*WHAT YOU WILL DO*: Could you output the whole listing exactly as it stands, minus any images?

[SUPPLIED DATA — start]

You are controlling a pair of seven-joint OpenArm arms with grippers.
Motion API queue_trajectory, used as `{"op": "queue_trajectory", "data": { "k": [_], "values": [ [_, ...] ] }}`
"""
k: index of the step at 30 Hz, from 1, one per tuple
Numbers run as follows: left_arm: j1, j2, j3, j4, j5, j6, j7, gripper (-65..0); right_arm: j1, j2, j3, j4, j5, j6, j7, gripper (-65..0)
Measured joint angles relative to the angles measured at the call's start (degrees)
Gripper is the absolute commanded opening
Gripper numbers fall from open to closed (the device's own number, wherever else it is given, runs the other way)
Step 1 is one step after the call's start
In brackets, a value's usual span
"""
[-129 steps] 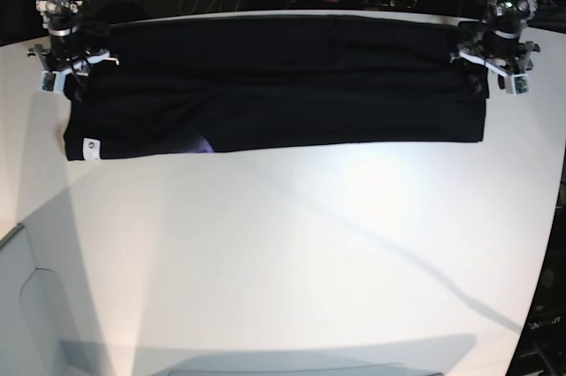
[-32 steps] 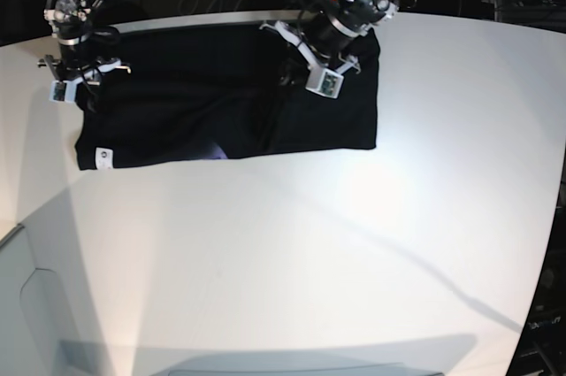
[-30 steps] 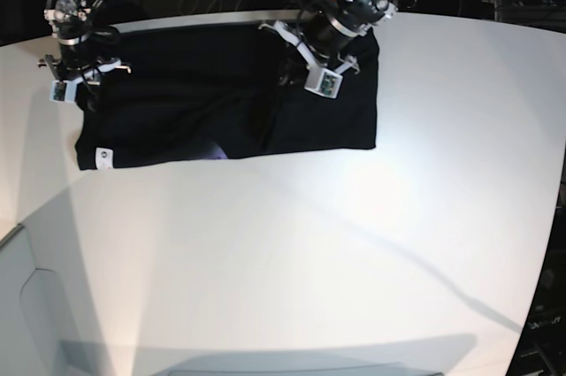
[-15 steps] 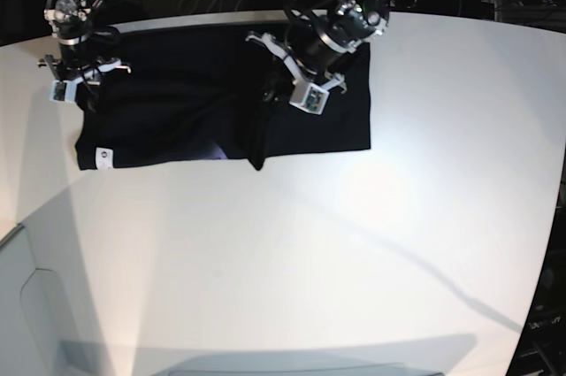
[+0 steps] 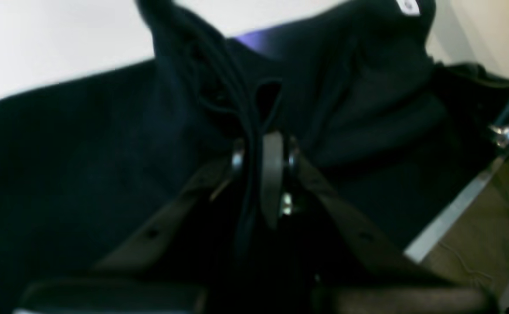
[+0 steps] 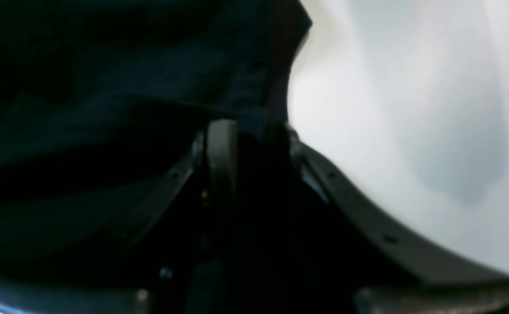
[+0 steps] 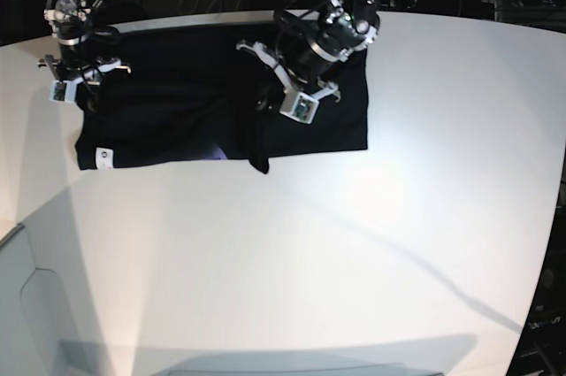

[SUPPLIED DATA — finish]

*RESPONSE TO THIS EXERCISE*:
You are controlling a pair of seven-joint OpenArm arms with grippers.
Motion API queue_trajectory, used as `{"op": "queue_trajectory", "data": { "k": [_], "values": [ [_, ...] ] }}`
"""
k: index of the step at 30 Hz, from 1, one per tuple
Numbers run as follows: left_arm: j1, j2, j3, j4, j5, j6, j7, gripper (-65..0); right_arm: j1, j2, j3, j4, j5, j6, j7, gripper (-65..0)
Measured joint angles relative to the angles measured at the call's start (degrees)
Gripper is the absolute commanded opening
Gripper numbers fall from open to closed (the device's own number, wherever else it is given, runs the other way)
Step 1 is one step after the call's start
In brackets, a value's usual span
"""
[-129 steps] 
[-32 steps] 
[-30 steps] 
[-15 steps] 
[+0 steps] 
[+0 steps] 
[+0 steps] 

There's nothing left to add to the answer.